When a line in the material beneath includes the word "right", add it to the count, and report the count alone.
[Start of section]
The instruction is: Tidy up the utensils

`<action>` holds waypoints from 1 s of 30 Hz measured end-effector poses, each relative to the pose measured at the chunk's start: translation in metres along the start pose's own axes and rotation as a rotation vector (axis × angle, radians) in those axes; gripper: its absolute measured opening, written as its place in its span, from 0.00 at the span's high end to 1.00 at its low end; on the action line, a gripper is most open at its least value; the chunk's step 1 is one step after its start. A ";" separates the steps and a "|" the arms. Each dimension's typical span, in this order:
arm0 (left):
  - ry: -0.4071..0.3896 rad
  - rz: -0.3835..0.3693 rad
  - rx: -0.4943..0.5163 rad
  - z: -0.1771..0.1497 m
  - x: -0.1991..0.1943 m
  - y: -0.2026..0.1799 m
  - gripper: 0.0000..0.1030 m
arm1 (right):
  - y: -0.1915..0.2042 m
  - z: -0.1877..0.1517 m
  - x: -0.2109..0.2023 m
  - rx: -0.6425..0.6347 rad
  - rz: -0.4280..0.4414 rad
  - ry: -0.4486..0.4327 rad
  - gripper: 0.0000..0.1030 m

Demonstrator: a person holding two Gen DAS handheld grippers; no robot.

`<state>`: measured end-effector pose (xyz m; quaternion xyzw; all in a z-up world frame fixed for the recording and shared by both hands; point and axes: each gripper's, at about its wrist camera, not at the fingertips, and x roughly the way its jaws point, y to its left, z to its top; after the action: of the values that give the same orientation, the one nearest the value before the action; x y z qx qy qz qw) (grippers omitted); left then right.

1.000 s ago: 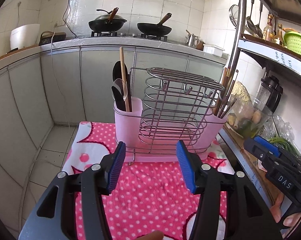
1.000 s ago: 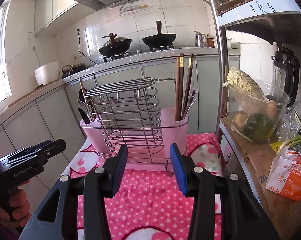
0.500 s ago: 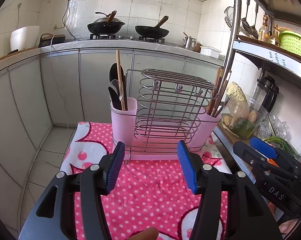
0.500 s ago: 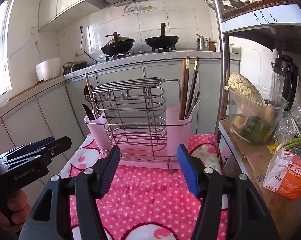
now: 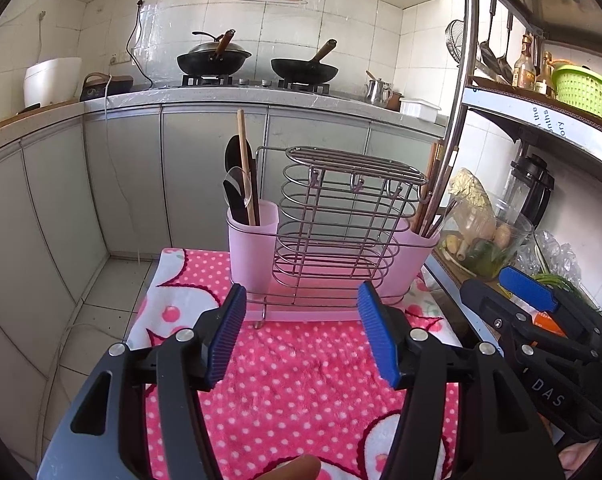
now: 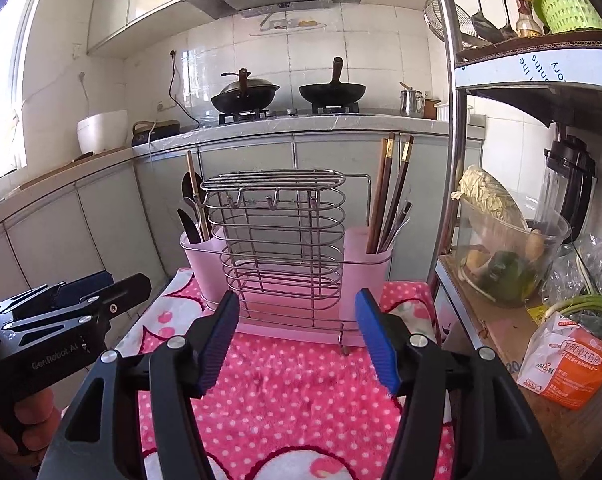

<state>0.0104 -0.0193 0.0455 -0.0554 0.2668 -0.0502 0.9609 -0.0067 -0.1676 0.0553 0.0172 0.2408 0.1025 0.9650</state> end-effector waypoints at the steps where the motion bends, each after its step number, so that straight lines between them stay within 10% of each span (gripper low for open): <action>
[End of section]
**Reply to the exercise**. 2